Whether it is a shopping voucher or the use of company property for the holidays, your gift may have some tax implications. Your employer will need to determine the cash equivalent of the benefit to calculate how much tax needs to be deducted.
Your employer will issue you with an IRP5/IT3(a) certificate, which will reflect the cash equivalent of the benefit.
Let’s take a look at some examples:
A voucher or a physical present
If your company rewards you with an item that could be seen as an asset, SARS will regard it as a taxable benefit. It will usually be taxed based on the market value, but in some cases, it may be taxed based on the cost to your employer. If you receive a new mobile phone as a personal gift, your employer should tax you on the applicable value on the payroll. The same applies to prizes given to the best performers of the year.
If your employer gives you a gift voucher in lieu of cash, SARS will also treat it as an asset. There are some exceptions, for example, in the case of a long service award. If your employer provides you with a long service award (gift voucher, cash or service) and the value does not exceed R5,000, it will not be treated as a taxable benefit. If your employer provides you with a watch as a long service award, and the value is R7,500, only R2,500 will be taxable.
If your employer lets you use a flat it owns at the coast for your holiday, the taxable value is the amount for which the accommodation could be rented out to non-employees. If the company could rent the flat out for R2,000 per day, then you must be taxed for a R2,000 benefit for each day you stay in the holiday flat.
The taxable benefit will be adjusted if you pay towards your stay in the flat. If the flat could be let out for R2,000 a day and you pay R500 a day, the taxable benefit will be R1,500 for each day you use the flat. If the employer rents rather than owns the flat it allows you to use, the taxable value will be the cost to the employer.
Benefits or gifts to employee’s relatives
If your company decides to give a gift to your child or spouse rather than you, you’ll need to pay tax on it. If your employer directly or indirectly provides a benefit to one of your relatives as a reward for your services, you are deemed to have received the benefit and must be taxed on it.
Some employers treat their employees to flight or long-haul bus tickets instead of bonuses. SARS generally treats this as a free or cheap service, and the taxable benefit for the employee is the cost to the employer.
Year-end bonuses are taxed at the same rate as other remuneration. To determine the rate at which you should be taxed on the payroll, the bonus will be added to your annual salary. This will determine the amount of tax you should pay for the full tax year.
From there, it can subtract your usual annual PAYE deductions, based on remuneration received on a monthly basis, from the total to determine how much tax you should pay on your bonus and your PAYE for the month.
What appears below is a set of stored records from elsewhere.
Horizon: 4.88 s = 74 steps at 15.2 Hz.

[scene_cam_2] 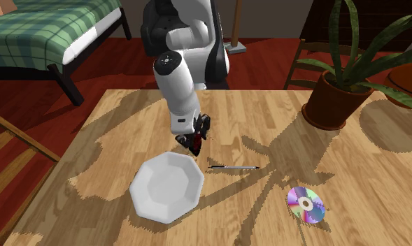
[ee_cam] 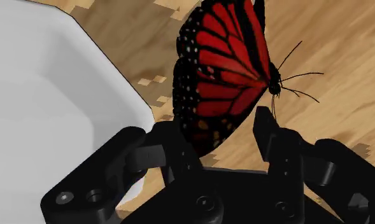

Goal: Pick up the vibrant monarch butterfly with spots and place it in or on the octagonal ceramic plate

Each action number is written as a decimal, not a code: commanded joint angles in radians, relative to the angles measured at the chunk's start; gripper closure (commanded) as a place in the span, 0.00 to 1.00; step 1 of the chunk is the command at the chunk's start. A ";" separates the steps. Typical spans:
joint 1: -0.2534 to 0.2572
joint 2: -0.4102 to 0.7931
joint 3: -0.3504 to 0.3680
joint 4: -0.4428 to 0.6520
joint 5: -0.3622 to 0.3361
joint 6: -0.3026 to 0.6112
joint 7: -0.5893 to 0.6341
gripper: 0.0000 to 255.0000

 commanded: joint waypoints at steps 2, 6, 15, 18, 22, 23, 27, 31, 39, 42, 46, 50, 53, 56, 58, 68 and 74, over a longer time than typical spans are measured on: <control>0.002 -0.021 -0.004 0.014 -0.014 -0.037 0.014 1.00; 0.002 -0.031 -0.007 0.030 -0.022 -0.061 0.021 1.00; -0.060 -0.283 -0.058 -0.316 -0.103 0.124 -0.437 0.00; -0.063 -0.275 -0.063 -0.341 -0.091 0.158 -0.479 0.00; -0.058 -0.236 -0.058 -0.357 -0.057 0.208 -0.502 0.00; -0.057 -0.226 -0.056 -0.361 -0.048 0.220 -0.508 0.00; -0.057 -0.220 -0.055 -0.363 -0.043 0.227 -0.512 0.00; -0.057 -0.220 -0.055 -0.363 -0.043 0.227 -0.512 0.00; -0.057 -0.213 -0.055 -0.355 -0.040 0.225 -0.514 1.00; -0.057 -0.231 -0.056 -0.360 -0.052 0.216 -0.503 1.00; -0.057 -0.270 -0.058 -0.343 -0.086 0.167 -0.473 1.00; -0.059 -0.306 -0.057 -0.323 -0.115 0.117 -0.446 1.00; -0.060 -0.331 -0.056 -0.305 -0.133 0.078 -0.428 1.00; -0.061 -0.353 -0.054 -0.286 -0.149 0.040 -0.412 1.00; -0.062 -0.361 -0.054 -0.278 -0.155 0.026 -0.406 1.00; -0.143 0.056 -0.084 0.207 0.024 -0.114 -0.567 1.00; -0.239 0.295 -0.062 0.537 0.094 -0.227 -0.597 1.00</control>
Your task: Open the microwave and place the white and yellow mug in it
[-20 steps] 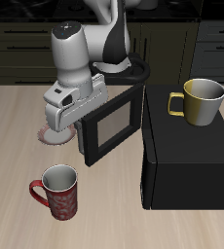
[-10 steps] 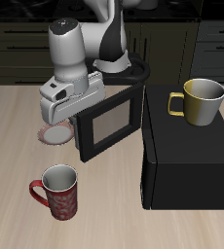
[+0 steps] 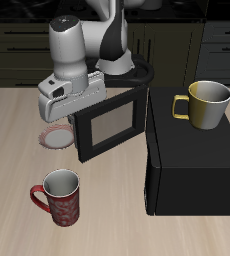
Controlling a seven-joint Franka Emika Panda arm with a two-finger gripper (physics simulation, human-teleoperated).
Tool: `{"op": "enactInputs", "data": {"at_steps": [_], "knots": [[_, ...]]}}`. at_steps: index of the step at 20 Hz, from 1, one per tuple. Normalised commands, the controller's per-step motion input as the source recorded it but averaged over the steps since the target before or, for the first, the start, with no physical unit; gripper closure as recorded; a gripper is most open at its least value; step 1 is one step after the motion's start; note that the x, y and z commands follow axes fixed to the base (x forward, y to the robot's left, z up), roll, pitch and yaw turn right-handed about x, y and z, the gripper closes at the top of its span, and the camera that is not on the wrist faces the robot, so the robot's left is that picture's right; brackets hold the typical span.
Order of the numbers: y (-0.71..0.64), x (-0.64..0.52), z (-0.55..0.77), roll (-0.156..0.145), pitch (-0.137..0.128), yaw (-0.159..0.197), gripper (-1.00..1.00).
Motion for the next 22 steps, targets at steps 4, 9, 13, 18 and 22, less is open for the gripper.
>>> {"op": "enactInputs", "data": {"at_steps": [4, 9, 13, 18, 22], "knots": [[-0.18, -0.12, -0.22, -0.024, 0.047, -0.115, 1.0], [-0.09, -0.2, 0.0, -0.025, -0.029, -0.07, 1.0], [-0.17, -0.18, -0.09, -0.03, 0.004, -0.096, 1.0], [-0.04, -0.19, -0.05, -0.007, -0.025, -0.074, 1.0], [0.01, -0.24, 0.04, -0.021, -0.058, -0.064, 1.0]]}}
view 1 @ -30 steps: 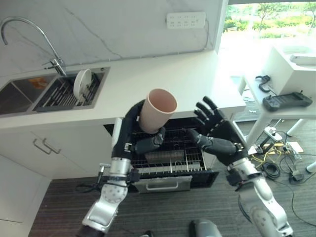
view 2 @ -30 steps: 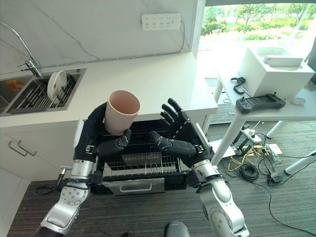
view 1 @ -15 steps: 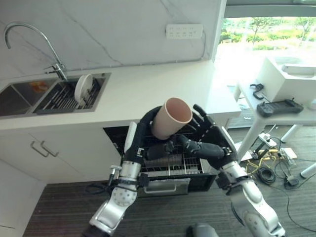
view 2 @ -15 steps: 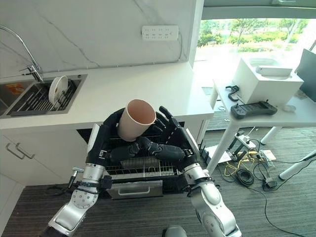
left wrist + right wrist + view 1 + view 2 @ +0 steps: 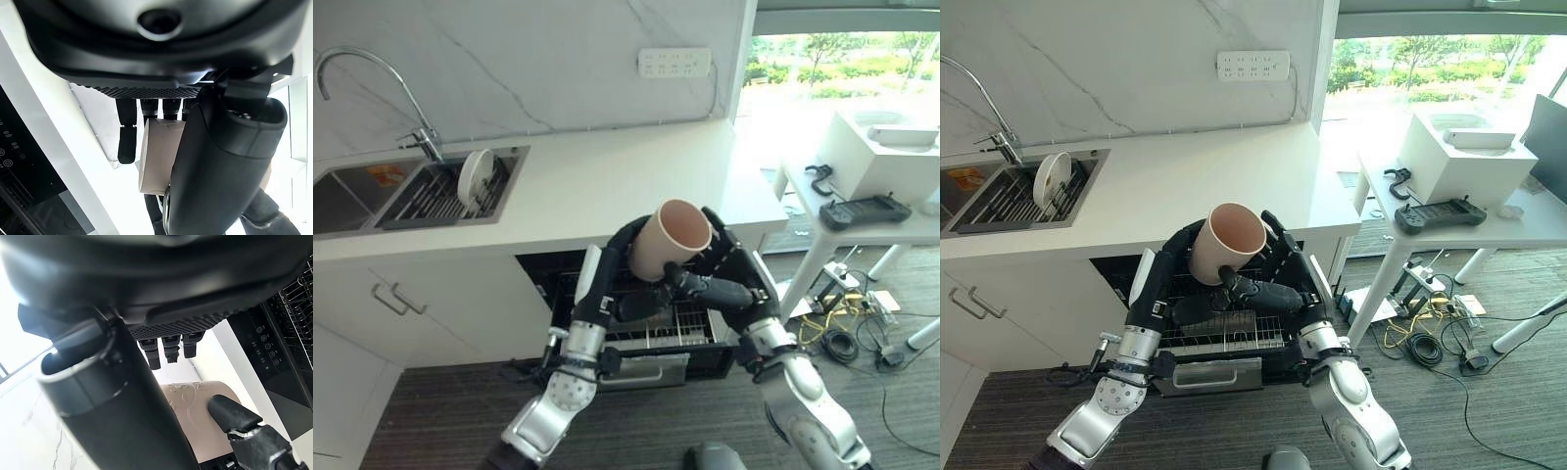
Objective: Place the dishes in the dishwasher.
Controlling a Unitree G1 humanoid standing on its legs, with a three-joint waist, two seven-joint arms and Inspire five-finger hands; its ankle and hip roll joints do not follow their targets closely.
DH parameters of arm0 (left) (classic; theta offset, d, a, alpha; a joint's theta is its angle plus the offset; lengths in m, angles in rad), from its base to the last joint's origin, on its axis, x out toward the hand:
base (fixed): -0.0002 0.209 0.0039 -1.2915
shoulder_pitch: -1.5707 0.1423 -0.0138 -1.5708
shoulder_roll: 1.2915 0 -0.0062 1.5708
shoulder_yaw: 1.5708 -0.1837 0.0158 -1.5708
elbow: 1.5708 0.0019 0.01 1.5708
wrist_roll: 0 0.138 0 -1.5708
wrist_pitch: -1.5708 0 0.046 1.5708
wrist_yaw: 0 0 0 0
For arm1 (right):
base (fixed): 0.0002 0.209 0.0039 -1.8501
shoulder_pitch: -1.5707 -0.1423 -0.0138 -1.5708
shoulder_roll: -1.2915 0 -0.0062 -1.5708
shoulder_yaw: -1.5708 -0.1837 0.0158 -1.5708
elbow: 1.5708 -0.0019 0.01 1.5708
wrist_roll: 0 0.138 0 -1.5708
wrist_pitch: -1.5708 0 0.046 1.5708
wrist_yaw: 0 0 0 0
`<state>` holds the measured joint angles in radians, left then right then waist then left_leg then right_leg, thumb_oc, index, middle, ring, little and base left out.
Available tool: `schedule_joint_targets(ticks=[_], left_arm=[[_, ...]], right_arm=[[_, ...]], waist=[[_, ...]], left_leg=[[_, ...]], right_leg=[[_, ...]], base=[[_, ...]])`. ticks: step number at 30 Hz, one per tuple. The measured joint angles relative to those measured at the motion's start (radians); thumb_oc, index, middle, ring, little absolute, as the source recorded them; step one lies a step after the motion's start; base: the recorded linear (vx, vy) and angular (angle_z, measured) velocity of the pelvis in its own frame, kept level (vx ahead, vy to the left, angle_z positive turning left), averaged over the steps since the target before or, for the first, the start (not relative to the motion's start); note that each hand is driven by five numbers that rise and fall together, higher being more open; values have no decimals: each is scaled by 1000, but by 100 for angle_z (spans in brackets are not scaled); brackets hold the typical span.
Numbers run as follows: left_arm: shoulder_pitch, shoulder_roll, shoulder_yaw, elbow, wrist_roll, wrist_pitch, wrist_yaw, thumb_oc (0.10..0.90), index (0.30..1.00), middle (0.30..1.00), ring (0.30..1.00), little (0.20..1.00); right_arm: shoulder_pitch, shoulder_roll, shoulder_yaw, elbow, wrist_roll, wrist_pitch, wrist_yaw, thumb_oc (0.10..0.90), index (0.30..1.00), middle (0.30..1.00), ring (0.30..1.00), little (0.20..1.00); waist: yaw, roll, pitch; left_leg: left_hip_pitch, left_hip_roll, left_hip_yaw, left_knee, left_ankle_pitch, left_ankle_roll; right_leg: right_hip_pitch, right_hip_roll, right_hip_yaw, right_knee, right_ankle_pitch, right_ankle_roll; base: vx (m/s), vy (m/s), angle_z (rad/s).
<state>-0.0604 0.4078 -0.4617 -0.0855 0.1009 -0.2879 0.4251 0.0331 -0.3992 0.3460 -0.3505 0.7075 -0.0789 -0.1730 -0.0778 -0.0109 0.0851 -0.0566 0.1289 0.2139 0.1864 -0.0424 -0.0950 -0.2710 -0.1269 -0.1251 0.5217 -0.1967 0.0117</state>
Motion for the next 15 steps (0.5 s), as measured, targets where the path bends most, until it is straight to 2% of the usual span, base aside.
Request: schedule_joint_targets(ticks=[7, 15], left_arm=[[-2, -2, -11, 0, -20, 11, -11, 400, 300, 300, 300, 300], [-16, 2, -46, 1, -47, 14, -91, 400, 300, 300, 300, 300]], right_arm=[[-9, -1, 17, -6, -35, -3, -33, 800, 900, 900, 900, 900], [-18, -13, 21, -18, -40, -3, -31, 800, 900, 900, 900, 900]], waist=[[0, 0, 0], [2, 0, 0]], left_leg=[[1, 0, 2, 0, -1, 1], [1, -1, 2, 0, -1, 1]], right_leg=[[-1, 1, 3, -3, 1, 1], [-1, 1, 3, -5, 1, 1]], base=[[0, 0, 0], [0, 0, 0]])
Sometimes the bonus can push you into a higher tax bracket, and that portion of your income will be taxed at a higher rate. Bear in mind these calculations would usually be done automatically by your employer’s payroll software.
Cloud-based solutions give employers more flexibility to process payroll anytime from anywhere – therefore, it is easier for employers to keep track of benefits and quickly process these taxable benefits for the tax to be calculated correctly.